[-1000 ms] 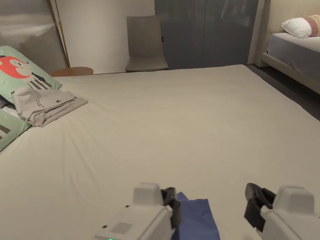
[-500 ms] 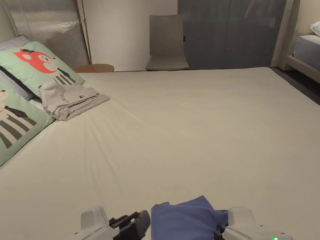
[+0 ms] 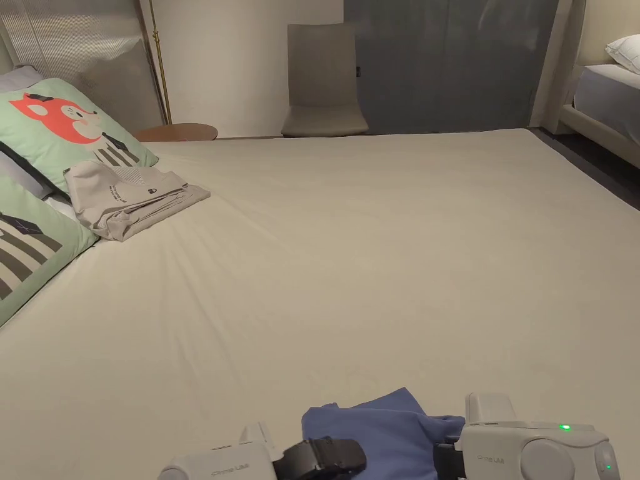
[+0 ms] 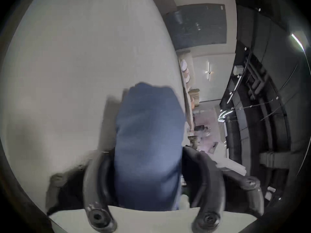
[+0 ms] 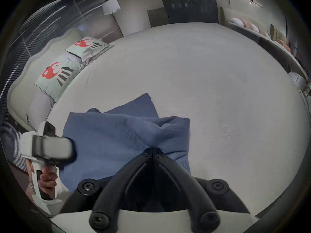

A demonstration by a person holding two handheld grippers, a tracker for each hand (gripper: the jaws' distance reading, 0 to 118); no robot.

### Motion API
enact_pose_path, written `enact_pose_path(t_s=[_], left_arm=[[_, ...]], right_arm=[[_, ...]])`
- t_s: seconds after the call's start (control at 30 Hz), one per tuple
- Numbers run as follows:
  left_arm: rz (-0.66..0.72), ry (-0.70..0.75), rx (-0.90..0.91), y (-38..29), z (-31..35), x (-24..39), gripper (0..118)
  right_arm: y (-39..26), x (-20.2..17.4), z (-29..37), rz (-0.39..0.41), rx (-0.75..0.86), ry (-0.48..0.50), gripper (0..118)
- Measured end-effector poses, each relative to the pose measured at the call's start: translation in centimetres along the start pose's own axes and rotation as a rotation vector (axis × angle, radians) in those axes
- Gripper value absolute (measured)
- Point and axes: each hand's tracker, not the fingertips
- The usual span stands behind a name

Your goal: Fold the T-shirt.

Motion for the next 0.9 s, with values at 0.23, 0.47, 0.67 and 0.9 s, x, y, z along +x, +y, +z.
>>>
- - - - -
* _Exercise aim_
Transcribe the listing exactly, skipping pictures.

* _Answer for the task_
[-1000 ms] 
[-500 ms] 
[+0 ms] 
[+0 ms] 
[+0 ms] 

A demonstration by a person holding two handheld grippers, a tracker for each hand (gripper: the jaws' distance reading, 0 to 118); no robot.

### Motion API
enact_pose_path, written `enact_pose_path(t_s=[_], left_arm=[[_, ...]], right_arm=[[_, ...]])`
- t_s: seconds after the call's start (control at 30 Hz), one per tuple
- Numbers run as follows:
  left_arm: rz (-0.66..0.72), ry (-0.70..0.75), rx (-0.90..0.91), y (-38..29), z (-31..35), x (-24..39), gripper (0..118)
  right_arm: y (-39..26), x (-20.2..17.4), z (-29..37), rz (-0.39..0.41), rx (-0.75..0.86), ry (-0.48..0.50), gripper (0..118)
- Measured end-effector poses, each relative to the pose measured at the call's start: translation in centimetres along the start pose's own axes and rotation as a rotation vector (axis × angle, radians) in those axes
- Gripper value absolute (measured)
- Point and axes: each hand's tracker, not the fingertips
- The usual span stands behind a name

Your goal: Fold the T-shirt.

Motion for the next 0.9 s, with values at 0.23, 0.47, 0.67 and 0.9 s, x, y, z along +x, +y, +z.
>>>

The output is complete as shown.